Directions for this task =
What is the number of lines in the following data that contain "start"? Answer with the number alone.
(The data Opens)
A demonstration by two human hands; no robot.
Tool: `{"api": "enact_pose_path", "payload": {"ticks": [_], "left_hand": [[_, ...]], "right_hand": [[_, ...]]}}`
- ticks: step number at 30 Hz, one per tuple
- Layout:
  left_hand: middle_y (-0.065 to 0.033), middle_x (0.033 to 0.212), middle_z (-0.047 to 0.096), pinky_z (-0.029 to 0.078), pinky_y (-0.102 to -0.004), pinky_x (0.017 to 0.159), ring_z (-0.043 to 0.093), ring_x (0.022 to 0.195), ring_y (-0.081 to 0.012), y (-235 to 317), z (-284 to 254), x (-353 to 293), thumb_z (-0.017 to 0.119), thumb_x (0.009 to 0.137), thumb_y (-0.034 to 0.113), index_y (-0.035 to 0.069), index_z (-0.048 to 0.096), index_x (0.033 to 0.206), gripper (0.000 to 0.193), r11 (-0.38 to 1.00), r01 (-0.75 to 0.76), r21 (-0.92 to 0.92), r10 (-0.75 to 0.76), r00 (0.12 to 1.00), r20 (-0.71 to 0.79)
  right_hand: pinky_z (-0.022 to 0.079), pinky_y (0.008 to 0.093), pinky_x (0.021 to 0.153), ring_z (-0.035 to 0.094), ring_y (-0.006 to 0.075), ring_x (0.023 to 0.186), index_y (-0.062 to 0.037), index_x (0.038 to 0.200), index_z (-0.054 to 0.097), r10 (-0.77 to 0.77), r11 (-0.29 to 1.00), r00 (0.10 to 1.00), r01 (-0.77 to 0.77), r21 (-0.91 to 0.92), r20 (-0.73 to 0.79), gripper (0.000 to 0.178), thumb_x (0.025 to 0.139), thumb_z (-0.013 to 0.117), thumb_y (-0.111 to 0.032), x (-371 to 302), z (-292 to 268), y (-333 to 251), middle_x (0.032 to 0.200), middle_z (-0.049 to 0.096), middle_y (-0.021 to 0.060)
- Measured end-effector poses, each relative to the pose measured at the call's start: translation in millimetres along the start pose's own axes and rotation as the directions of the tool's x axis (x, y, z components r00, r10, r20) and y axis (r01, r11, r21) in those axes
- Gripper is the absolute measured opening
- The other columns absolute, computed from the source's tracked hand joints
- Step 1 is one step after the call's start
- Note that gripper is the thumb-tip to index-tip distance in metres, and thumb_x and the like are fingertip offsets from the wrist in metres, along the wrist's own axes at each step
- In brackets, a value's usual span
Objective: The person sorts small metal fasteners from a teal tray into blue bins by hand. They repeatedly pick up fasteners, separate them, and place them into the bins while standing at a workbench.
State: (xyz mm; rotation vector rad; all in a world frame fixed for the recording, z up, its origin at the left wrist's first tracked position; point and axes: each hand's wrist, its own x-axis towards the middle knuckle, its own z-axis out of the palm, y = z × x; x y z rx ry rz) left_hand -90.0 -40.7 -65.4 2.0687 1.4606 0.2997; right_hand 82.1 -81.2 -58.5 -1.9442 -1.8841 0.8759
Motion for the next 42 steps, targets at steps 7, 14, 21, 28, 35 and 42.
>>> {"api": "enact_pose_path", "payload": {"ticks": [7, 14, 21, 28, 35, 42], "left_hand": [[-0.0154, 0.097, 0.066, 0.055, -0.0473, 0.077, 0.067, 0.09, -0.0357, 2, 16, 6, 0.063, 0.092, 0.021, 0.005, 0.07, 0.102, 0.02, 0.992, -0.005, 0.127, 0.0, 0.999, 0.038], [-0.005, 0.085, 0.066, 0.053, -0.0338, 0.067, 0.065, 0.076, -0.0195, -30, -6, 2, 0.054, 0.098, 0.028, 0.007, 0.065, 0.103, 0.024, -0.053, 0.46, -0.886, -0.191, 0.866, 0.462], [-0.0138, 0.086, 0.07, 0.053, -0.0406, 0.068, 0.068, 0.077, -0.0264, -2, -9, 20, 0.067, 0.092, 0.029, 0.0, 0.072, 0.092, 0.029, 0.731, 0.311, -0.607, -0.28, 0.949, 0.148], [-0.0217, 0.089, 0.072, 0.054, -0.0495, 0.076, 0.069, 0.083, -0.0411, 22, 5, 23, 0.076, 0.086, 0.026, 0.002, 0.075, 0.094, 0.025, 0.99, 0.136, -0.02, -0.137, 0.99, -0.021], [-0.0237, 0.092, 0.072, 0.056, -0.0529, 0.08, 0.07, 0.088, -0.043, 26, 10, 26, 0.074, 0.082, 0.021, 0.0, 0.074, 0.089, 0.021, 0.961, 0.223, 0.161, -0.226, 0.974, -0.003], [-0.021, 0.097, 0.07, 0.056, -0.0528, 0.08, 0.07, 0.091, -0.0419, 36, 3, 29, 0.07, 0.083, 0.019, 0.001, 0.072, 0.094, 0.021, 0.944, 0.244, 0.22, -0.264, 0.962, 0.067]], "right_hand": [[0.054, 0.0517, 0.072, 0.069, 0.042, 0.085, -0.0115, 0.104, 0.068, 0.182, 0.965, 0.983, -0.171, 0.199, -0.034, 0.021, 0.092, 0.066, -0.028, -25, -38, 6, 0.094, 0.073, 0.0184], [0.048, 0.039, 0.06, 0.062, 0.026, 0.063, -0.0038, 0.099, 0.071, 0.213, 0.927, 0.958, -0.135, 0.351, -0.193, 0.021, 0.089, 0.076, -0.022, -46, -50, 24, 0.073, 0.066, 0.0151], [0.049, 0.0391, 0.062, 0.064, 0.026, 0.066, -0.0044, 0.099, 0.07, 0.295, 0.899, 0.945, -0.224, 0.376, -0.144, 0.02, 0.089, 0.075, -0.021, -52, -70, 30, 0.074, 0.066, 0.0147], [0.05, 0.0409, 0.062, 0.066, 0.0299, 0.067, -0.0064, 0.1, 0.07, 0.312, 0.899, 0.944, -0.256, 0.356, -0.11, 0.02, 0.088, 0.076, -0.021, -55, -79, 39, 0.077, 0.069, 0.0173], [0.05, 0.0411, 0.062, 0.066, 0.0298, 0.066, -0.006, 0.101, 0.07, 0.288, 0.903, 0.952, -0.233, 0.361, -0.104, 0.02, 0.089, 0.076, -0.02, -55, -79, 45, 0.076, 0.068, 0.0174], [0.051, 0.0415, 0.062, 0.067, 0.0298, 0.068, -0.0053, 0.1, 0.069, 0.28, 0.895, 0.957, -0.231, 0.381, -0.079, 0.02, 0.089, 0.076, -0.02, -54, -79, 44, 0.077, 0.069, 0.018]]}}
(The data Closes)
Exercise answer =
2